Business Times

International Monetary Fund urges targeting subsidies for the poor only

By Bandula Sirimanna

The International Monetary Fund (IMF) has urged Sri Lanka to allow sufficient two-way flexibility of the exchange rate to help support the external position and meet the foreign reserves target while strengthening the resilience of the country’s financial sector.

Suggesting this at a news conference on Tuesday, IMF Colombo Representative Koshy Mathai said that this meant allowing a small appreciation or depreciation depending on the market behaviour.

Announcing the immediate disbursement of an amount equivalent to SDR 137.8 million (about US$ 218.3 million) as the 7th tranche of the IMF Stand-By Arrangement (SBA), Dr Mathai said that the IMF will discuss ways and means to handle the excess money in Sri Lanka's banking system in a bid to contain further inflation which is running at 8.6 %. The 7th tranche has brought the total disbursements under the arrangement to an amount equivalent to SDR 1.10 billion (about US$ 1.75 billion), he said.

The IMF executive board completed the 6th review under the SBA and approved the latest disbursement after waiving off the country’s requirement of economic targets on net international reserves, reserve money and net domestic financing of the central government for the 30-month period ending March, as these details were not available at present. The IMF teams will visit the island once in every three months and the disbursement under the SBA will be made on a half yearly basis, with disbursements doubled, based on a request made by the Sri Lankan government. “If Sri Lanka earlier received around US$ 200 million each quarter, it would now receive around US$ 400 million every six months," Dr. Mathai said. The balance funds of US$ 900 million under the SBA will be disbursed in two tranches following two reviews of the programme which will be concluded by May next year.

Expressing satisfaction at the handling of Sri Lankan economy Dr. Mathai stressed the need of the Central Bank’s continuous monitoring of inflation rates. “We are happy with the way Sri Lanka’s economy has progressed and the government’s policy reforms,” he noted.

He said that they anticipate an increase in the inflation rate in the next few months, but the IMF is not suggesting that the Central Bank should tighten monetary policy that will slow down the economy.

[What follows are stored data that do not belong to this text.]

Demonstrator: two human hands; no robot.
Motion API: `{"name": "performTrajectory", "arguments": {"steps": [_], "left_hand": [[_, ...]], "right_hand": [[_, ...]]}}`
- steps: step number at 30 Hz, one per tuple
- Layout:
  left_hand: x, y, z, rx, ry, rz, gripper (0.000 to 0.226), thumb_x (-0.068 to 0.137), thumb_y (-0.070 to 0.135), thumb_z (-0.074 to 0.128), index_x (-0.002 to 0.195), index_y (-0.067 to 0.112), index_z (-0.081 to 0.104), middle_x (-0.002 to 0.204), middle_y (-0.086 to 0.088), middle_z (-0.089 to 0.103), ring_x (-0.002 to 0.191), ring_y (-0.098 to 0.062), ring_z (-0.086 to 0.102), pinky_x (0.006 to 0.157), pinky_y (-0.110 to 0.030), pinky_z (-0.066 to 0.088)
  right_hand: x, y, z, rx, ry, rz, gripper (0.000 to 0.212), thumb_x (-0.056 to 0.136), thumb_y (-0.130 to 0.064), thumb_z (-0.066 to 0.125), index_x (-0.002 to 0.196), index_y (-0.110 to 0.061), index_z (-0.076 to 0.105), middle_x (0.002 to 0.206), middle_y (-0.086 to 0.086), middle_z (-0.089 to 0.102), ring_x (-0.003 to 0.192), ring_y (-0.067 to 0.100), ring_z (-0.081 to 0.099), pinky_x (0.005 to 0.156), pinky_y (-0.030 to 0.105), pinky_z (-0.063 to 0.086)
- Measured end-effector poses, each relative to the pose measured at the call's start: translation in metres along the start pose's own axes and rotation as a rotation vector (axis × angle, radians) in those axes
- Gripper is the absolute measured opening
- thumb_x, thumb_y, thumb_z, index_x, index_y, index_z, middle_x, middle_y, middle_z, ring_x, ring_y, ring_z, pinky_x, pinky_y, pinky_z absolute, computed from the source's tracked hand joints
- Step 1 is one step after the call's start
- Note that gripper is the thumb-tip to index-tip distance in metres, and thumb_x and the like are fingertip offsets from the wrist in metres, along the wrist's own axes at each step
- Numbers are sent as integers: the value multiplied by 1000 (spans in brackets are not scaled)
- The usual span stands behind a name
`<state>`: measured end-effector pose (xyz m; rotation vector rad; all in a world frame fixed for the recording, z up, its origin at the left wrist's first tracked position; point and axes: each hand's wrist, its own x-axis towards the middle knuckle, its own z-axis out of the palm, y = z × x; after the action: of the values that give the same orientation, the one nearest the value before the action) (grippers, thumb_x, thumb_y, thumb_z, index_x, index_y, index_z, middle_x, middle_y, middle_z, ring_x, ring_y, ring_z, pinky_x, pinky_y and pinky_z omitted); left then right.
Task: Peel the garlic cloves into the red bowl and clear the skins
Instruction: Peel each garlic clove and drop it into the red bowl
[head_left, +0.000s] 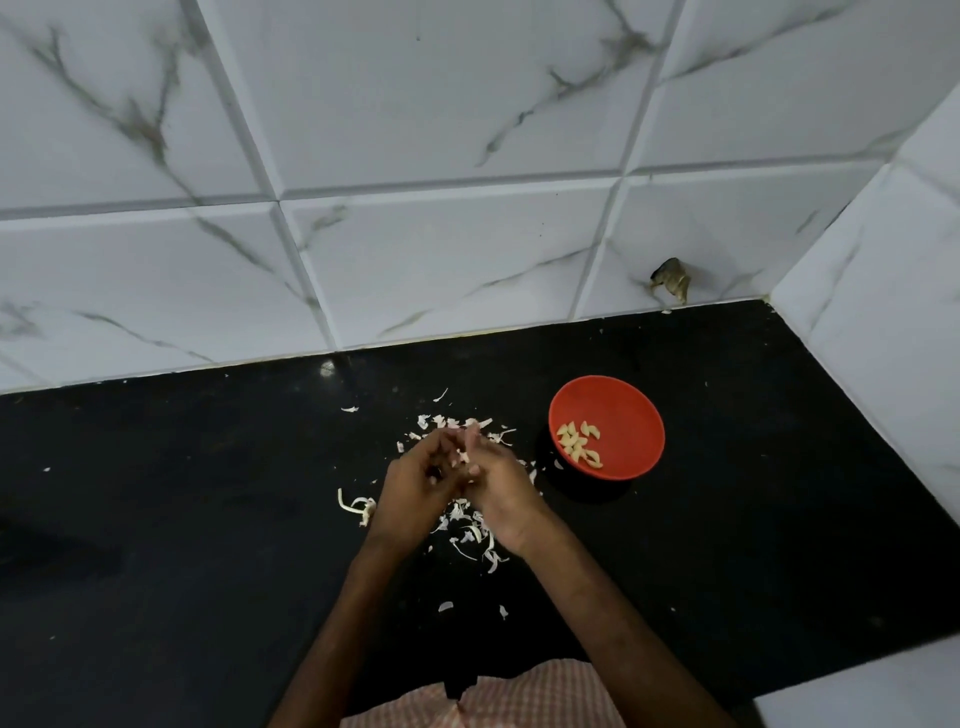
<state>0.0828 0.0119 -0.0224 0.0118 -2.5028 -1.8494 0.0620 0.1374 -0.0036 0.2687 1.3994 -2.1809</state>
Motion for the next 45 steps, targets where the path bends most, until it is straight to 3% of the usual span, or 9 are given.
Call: {"name": "performTrajectory", "arguments": {"steps": [3,9,14,18,21,24,30,39,45], "left_hand": [[4,1,3,141,-91,75,18,92,3,65,92,21,63,76,4,64,70,-17,60,65,-37,52],[17,11,19,112,-214,117,21,95,2,64,99,22,68,80,8,65,72,-16,62,67,-29,52],[27,25,46,-244,-184,-121,15,101,3,52,88,6,59,59,10,51,52,-6,45,48,-17,36],[29,29,52,-462,-80,-266,28,101,6,46,74,14,44,55,1,35,46,-10,28,40,-19,23],[29,31,55,-658,-79,-366,28,100,10,42,73,19,40,54,3,29,45,-7,21,40,-18,18],[31,34,59,-782,-53,-407,30,100,14,40,71,21,42,54,5,27,44,-6,20,41,-19,15],[33,37,63,-615,8,-342,28,101,12,42,73,16,45,54,5,27,45,-5,25,39,-19,23],[29,44,62,-508,12,-280,27,106,12,36,84,7,49,55,1,25,47,-10,21,43,-23,19],[33,41,61,-507,-12,-277,31,106,17,39,84,7,57,54,1,28,48,-10,24,44,-24,21]], "right_hand": [[-3,3,-4,106,-37,59,32,102,-25,49,118,-4,67,115,11,72,110,22,67,90,30,55],[-5,-4,-28,322,-64,78,41,107,-27,37,132,-5,61,136,11,64,127,22,60,102,34,51],[-6,-16,-53,576,2,56,52,108,-37,26,138,-7,56,143,10,59,136,24,53,112,41,38],[-9,-26,-69,606,-14,14,62,102,-48,32,144,-7,51,146,10,56,139,23,50,122,42,29],[-11,-30,-71,455,38,-33,54,103,-43,38,138,-6,55,141,11,61,133,23,55,119,41,35],[-16,-24,-66,30,188,-254,27,104,-21,51,120,-8,68,123,8,71,119,23,65,106,41,49],[-18,-22,-59,-383,242,-485,22,87,-8,77,107,-9,69,107,5,73,101,18,71,91,36,57],[-14,-26,-65,-380,210,-502,26,94,0,63,104,-21,73,104,-3,75,104,14,70,91,30,56],[-12,-24,-65,-263,170,-453,18,95,-7,67,110,-12,74,109,3,75,108,18,70,94,32,56]]}}
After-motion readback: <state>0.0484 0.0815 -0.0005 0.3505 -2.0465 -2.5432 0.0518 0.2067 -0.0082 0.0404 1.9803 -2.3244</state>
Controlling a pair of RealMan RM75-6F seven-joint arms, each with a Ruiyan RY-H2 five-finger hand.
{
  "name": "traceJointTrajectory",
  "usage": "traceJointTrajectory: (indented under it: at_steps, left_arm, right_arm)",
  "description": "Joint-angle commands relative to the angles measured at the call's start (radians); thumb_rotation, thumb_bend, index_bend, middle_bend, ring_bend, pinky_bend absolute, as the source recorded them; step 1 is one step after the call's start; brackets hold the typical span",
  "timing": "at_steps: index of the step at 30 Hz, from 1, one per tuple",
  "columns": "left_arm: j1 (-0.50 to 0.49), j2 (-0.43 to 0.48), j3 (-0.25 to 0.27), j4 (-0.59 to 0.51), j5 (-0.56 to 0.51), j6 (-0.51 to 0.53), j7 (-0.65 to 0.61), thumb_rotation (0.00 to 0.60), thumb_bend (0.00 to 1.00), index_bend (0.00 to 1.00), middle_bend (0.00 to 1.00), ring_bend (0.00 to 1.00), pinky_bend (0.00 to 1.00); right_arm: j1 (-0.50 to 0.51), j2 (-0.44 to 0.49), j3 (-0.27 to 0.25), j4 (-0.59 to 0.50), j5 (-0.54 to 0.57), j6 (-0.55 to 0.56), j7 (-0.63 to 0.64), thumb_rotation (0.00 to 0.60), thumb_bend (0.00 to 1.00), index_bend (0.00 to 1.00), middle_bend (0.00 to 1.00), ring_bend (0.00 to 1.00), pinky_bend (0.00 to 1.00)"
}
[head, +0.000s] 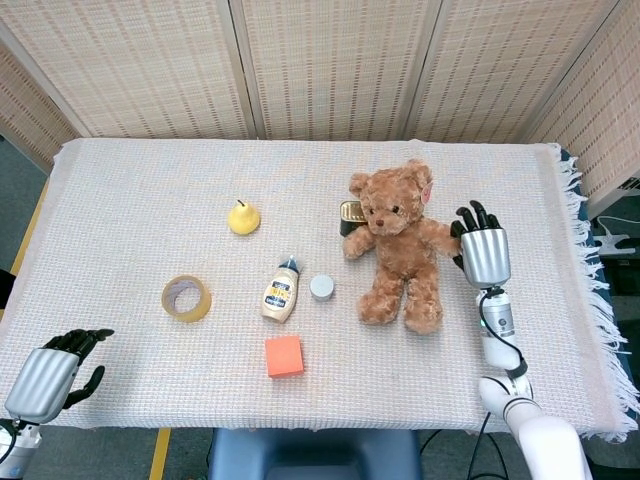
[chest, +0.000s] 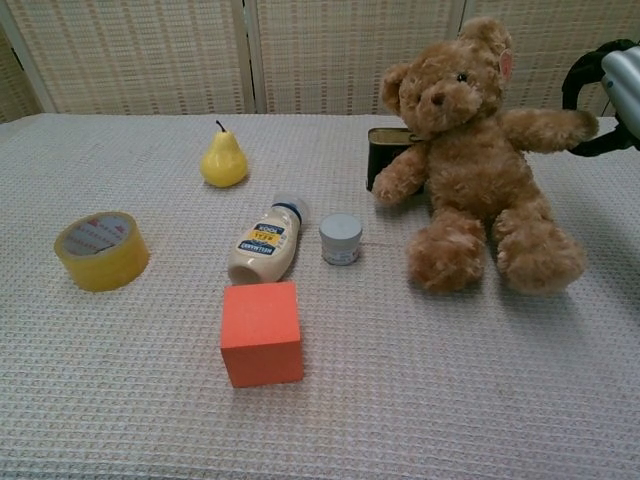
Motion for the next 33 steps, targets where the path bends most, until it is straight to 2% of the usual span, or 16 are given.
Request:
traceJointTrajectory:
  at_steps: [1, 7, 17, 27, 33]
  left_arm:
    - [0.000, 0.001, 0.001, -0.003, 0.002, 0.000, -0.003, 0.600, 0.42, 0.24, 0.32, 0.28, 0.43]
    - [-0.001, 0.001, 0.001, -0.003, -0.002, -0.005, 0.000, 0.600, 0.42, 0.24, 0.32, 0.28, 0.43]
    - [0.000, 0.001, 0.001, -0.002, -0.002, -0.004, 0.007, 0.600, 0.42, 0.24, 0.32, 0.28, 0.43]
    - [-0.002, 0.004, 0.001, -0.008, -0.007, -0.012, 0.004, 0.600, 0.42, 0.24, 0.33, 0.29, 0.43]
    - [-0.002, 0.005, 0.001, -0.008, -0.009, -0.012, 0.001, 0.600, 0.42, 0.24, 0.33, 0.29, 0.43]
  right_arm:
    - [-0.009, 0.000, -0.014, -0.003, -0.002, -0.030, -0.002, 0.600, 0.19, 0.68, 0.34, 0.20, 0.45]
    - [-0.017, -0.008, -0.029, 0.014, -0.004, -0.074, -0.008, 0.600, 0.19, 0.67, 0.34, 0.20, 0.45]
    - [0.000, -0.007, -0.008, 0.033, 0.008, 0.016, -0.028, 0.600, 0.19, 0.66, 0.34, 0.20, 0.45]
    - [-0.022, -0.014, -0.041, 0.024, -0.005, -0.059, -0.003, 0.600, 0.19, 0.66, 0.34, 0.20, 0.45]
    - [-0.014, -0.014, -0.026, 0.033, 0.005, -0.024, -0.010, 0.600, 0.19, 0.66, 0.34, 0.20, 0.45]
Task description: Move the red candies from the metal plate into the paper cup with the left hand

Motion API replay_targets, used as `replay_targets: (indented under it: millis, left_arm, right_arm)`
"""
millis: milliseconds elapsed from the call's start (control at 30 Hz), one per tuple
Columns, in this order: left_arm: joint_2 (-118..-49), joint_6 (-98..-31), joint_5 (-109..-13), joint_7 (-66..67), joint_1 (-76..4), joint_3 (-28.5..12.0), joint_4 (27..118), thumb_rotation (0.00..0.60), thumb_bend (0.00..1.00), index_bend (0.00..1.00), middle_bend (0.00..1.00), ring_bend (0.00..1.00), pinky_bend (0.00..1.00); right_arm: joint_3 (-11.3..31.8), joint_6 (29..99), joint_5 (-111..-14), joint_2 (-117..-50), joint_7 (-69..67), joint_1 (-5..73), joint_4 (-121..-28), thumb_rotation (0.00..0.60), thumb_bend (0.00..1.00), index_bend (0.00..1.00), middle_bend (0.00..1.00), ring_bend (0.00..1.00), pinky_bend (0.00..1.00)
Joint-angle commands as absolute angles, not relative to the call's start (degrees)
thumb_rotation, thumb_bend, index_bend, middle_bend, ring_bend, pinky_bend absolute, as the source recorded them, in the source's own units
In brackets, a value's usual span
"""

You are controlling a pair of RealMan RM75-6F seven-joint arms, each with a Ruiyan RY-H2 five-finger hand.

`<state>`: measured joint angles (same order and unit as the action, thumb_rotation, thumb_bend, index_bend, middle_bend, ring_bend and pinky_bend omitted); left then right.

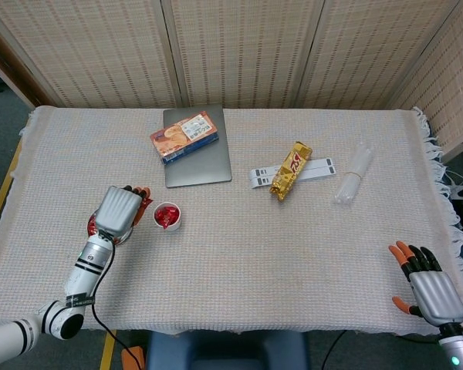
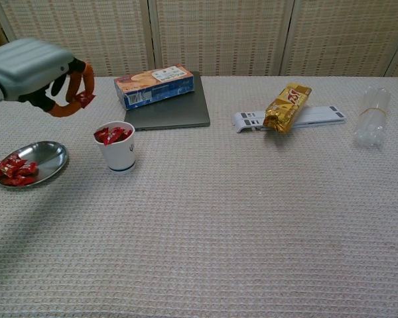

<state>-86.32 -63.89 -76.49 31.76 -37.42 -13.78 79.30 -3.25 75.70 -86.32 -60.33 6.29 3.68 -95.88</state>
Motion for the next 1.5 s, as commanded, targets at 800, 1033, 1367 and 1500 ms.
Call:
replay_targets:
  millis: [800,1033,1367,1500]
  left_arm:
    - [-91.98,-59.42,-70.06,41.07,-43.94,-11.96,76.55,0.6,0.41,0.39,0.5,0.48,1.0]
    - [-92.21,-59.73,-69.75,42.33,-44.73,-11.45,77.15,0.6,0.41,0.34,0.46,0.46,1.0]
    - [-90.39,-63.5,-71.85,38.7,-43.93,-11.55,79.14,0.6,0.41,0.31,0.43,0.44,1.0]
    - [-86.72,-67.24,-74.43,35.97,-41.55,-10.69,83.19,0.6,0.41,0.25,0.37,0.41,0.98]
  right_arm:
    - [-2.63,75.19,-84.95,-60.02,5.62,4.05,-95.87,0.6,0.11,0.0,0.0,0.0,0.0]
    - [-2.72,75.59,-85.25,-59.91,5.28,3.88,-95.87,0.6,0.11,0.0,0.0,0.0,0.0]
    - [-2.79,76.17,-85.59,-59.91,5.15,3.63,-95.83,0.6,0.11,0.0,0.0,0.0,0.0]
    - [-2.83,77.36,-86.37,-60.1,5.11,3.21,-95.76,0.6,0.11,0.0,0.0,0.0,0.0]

Referring to the recent fuel price hike he said that this was unavoidable in the circumstances of sky rocketing world oil prices. He added that the government should look into the welfare of the poorest sector but not rich people travelling in Prados who can afford to pay high prices for fuel. "It will be important to allow adjustment of domestic prices to reflect fluctuations in international fuel prices," he said. The IMF Representative emphasised the need for the Government to provide targeted subsidies rather than raising policy rates that would have an adverse impact on larger numbers.

In a March 15 joint letter to IMF Managing Director Domique Strauss-Kahn, Deputy Finance and Planning Minister Gitanjana Gunawardene and Central Bank Governor Ajith Nivard Cabraal requested that the SBA agreement end (ahead of schedule) on May 23, 2012 and modify the programme accordingly so that the IMF reviews are changed to semi-annual from quarterly reviews. Similarly, the government has requested, in the letter, for semi-annual disbursements and not quarterly ones.

The letter said the government is committed to bringing the combined budgets of the Ceylon Petroleum Corporation and the Ceylon Electricity Board to balance by end-2011, ‘although we recognise that achieving this goal will be challenging given emerging developments in international oil prices’.

The government said it will continue with cost-cutting efforts while ensuring that the revenue structure for these enterprises remains sufficiently flexible to achieve this goal. “We intend to amend the Petroleum Act to strengthen the regulatory framework to make it more comprehensive, and cabinet approval of these amendments by end-September,” the letter said.